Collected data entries
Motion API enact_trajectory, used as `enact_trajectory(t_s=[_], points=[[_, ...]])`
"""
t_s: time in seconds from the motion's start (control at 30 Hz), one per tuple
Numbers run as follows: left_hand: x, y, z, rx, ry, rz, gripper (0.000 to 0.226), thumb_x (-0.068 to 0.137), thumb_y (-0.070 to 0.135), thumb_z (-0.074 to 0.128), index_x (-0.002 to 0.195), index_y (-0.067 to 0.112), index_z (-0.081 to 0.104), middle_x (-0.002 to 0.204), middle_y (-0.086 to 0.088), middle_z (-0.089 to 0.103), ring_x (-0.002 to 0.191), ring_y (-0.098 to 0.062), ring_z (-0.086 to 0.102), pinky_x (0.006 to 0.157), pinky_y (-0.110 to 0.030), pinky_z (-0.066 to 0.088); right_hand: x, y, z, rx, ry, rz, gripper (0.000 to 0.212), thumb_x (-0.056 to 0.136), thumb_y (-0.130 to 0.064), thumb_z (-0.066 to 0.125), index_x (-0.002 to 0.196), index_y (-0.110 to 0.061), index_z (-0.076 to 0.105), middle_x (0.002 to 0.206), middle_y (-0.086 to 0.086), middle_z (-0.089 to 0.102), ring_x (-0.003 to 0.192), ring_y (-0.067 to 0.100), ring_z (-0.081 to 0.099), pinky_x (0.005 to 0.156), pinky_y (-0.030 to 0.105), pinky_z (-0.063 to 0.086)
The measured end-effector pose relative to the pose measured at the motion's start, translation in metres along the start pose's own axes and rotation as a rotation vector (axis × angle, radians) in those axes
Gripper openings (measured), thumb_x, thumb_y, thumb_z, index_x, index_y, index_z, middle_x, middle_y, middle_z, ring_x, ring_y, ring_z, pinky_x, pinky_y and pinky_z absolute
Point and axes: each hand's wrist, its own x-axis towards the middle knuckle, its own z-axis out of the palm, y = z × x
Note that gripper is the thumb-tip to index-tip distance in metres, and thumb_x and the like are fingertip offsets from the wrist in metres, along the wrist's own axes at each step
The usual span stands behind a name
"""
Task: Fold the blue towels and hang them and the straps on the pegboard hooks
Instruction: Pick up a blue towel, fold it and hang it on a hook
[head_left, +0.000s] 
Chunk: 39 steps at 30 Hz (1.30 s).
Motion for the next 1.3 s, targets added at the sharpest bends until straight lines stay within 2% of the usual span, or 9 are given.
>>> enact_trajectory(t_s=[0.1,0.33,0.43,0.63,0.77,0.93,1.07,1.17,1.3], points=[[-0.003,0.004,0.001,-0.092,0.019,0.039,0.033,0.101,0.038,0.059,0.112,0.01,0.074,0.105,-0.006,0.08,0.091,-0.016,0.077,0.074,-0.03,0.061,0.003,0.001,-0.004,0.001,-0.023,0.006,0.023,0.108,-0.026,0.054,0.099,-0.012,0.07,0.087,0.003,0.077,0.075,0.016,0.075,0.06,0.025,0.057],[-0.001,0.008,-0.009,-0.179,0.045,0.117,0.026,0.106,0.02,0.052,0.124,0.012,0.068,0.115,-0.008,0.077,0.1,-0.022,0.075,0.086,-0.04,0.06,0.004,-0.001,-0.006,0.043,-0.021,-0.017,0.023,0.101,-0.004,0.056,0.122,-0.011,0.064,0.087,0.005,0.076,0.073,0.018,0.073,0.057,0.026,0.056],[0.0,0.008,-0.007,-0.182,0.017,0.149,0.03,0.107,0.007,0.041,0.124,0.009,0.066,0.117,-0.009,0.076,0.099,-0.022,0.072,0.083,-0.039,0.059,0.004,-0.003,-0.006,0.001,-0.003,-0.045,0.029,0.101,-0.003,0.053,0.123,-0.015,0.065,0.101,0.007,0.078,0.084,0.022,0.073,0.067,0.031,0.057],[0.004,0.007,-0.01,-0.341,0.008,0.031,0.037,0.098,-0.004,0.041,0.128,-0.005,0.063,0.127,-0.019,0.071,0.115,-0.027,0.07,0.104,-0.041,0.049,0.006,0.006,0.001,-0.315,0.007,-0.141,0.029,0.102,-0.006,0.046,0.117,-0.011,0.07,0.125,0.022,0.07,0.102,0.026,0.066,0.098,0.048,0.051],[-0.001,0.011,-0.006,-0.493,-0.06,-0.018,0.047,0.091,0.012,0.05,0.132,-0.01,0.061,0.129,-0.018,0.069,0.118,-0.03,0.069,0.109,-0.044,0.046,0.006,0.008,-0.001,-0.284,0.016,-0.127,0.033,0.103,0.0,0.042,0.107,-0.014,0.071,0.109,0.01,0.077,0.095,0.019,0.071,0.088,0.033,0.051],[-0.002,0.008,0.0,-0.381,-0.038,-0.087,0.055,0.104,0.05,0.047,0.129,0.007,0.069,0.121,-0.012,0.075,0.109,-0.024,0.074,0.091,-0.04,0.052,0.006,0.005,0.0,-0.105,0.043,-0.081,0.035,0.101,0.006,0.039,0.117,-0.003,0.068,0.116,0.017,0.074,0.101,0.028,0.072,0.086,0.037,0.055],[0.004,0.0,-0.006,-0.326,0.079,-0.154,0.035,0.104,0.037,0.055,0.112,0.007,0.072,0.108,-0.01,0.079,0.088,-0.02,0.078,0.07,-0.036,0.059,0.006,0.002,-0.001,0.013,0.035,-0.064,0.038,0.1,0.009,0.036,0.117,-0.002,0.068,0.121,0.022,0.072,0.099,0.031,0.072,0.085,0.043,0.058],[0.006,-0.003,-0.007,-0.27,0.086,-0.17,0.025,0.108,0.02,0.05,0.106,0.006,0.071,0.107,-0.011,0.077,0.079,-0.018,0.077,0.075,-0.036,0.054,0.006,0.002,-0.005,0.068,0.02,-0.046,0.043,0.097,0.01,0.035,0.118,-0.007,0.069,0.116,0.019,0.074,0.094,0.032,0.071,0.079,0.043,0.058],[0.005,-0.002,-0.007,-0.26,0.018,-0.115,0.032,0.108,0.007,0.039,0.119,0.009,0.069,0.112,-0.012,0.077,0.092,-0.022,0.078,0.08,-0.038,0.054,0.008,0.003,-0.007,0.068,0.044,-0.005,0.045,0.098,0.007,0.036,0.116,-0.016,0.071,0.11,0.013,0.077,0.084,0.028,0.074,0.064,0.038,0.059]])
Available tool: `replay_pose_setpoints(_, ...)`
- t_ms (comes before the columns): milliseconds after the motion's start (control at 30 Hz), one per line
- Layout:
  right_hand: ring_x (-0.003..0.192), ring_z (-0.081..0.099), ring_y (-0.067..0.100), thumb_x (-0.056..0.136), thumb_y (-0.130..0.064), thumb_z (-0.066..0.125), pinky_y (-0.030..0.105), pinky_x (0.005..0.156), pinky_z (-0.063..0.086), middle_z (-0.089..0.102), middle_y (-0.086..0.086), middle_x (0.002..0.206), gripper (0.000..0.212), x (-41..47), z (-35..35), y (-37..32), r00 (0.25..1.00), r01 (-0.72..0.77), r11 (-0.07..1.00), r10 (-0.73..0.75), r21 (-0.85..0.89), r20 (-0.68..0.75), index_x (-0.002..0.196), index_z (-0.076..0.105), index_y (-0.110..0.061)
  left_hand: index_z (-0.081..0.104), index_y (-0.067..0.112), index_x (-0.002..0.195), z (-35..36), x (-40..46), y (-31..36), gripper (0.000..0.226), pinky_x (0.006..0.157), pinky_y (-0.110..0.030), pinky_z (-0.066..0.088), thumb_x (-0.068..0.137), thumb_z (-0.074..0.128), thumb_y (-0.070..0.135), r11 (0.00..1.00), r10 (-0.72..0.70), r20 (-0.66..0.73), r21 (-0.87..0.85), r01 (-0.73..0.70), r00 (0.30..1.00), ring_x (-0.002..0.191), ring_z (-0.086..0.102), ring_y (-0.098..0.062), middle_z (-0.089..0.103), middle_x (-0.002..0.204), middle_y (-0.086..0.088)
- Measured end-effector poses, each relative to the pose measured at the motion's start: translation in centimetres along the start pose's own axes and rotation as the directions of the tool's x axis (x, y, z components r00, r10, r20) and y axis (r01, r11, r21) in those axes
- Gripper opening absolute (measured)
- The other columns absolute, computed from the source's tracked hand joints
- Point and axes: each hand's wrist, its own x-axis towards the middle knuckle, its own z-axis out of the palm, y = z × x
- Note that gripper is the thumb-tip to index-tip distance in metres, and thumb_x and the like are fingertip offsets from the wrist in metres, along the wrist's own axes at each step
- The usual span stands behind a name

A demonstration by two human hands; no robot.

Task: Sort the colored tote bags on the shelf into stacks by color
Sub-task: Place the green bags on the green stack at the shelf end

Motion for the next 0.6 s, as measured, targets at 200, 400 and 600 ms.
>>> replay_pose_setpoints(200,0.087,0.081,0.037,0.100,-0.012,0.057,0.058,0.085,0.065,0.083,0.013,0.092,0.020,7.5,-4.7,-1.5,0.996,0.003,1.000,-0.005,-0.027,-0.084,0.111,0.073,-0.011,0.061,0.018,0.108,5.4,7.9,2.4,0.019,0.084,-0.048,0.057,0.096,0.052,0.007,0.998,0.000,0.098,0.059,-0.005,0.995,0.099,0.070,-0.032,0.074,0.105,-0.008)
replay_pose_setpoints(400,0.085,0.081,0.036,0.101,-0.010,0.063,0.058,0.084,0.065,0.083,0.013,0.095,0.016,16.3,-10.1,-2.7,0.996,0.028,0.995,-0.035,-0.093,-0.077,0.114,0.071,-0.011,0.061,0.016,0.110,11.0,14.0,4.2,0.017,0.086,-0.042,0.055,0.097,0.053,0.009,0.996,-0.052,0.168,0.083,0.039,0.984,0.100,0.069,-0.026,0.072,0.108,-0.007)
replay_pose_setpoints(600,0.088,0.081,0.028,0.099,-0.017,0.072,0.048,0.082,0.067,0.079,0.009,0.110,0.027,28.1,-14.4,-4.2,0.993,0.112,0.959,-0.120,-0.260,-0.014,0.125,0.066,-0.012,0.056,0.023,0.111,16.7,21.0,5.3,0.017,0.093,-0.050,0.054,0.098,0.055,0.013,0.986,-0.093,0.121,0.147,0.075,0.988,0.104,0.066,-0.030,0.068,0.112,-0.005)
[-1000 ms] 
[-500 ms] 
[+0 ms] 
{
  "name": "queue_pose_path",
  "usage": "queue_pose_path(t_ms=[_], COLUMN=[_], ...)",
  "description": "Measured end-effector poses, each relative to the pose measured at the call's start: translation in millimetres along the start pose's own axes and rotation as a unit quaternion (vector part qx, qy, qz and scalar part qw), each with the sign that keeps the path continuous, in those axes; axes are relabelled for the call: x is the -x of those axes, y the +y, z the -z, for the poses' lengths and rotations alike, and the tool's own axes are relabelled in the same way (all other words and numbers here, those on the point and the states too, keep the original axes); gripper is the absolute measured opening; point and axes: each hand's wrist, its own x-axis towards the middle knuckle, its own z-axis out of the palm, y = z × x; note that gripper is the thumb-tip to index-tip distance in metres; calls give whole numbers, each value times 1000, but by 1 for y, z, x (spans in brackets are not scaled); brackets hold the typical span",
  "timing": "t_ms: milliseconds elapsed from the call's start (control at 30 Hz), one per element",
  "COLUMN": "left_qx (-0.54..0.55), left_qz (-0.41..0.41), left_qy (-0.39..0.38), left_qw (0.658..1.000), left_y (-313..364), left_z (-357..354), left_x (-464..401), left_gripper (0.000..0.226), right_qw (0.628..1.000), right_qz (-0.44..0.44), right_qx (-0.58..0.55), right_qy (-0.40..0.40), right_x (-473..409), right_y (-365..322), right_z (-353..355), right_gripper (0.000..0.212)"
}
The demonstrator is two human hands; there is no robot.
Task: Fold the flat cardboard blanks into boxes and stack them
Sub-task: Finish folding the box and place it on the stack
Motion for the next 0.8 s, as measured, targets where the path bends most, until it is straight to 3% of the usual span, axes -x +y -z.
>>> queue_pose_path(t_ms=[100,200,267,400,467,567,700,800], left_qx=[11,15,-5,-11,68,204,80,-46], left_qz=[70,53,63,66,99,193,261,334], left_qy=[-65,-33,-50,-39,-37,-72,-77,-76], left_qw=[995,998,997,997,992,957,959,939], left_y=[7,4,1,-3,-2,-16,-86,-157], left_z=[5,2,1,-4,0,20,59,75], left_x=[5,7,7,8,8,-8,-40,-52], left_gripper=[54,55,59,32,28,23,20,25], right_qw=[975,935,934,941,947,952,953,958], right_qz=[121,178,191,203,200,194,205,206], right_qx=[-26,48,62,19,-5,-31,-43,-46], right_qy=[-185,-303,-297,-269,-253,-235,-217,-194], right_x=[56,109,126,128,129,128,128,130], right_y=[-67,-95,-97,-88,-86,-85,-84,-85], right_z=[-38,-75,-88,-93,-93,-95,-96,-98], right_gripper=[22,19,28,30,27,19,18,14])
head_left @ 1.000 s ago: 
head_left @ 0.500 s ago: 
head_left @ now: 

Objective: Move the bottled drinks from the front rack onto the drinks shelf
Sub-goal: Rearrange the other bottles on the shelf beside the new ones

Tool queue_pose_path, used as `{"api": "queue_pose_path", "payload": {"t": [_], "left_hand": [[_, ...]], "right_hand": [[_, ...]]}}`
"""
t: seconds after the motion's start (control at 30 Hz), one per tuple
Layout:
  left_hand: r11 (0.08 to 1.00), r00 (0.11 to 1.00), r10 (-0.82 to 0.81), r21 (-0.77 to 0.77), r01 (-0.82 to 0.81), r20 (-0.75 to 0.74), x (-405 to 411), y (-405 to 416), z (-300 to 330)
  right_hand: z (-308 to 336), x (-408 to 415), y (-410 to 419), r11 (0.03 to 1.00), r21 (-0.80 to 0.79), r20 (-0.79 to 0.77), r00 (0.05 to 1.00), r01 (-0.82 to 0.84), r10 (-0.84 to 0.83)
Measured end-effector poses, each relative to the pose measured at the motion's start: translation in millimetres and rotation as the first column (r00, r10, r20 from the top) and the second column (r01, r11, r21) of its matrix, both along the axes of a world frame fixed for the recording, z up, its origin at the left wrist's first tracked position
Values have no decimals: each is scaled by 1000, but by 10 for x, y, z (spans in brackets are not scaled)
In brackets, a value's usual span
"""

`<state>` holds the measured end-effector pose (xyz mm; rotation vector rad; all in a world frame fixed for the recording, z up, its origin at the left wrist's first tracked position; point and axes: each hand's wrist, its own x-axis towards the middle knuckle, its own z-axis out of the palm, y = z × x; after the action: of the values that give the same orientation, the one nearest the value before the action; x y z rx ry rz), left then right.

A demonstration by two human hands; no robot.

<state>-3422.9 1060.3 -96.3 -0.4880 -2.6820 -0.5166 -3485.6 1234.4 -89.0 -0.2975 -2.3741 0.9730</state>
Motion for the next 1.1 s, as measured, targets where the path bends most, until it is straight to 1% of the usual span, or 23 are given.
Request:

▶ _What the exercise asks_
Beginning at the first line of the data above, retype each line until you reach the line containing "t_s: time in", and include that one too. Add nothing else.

▶ _Result for this task_
Motion API enact_trajectory, used as `enact_trajectory(t_s=[_], points=[[_, ...]])`
"""
t_s: time in seconds from the motion's start (control at 30 Hz), one per tuple

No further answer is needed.